In the material below, how many lines contain the word "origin"? The reply must be that number alone.
[Supplied information Boundary: Start]
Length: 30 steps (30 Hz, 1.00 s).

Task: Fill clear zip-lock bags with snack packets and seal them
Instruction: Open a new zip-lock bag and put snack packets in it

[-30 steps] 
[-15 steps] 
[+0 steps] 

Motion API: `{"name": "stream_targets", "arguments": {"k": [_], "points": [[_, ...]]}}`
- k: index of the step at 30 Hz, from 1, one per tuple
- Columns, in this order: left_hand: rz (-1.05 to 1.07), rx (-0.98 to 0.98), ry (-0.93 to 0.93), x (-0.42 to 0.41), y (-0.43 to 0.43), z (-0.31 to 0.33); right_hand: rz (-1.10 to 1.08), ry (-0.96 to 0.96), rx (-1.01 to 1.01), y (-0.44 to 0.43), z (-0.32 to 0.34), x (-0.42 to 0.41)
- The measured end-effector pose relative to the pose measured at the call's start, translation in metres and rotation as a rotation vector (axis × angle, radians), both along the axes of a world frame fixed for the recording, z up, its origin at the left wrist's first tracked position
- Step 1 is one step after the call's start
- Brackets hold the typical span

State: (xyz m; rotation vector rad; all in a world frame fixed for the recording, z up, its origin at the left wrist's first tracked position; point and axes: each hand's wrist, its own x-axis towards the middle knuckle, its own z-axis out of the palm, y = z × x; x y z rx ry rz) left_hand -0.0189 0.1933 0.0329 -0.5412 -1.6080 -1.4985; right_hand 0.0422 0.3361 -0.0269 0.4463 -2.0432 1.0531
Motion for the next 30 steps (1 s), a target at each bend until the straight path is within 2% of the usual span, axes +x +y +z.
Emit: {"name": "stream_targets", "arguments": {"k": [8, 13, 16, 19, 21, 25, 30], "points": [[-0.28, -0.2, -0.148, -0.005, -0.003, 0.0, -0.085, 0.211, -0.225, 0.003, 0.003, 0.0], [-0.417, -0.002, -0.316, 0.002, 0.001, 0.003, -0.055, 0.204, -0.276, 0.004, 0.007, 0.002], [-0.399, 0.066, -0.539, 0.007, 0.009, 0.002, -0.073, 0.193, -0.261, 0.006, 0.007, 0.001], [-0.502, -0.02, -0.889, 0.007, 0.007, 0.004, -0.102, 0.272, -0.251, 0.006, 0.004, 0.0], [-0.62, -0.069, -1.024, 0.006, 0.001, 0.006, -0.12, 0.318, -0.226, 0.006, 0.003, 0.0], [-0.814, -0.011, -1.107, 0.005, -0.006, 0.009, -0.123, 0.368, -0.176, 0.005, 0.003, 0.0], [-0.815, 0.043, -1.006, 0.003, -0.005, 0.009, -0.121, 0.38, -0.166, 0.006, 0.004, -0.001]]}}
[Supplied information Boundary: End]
### [Written answer]
2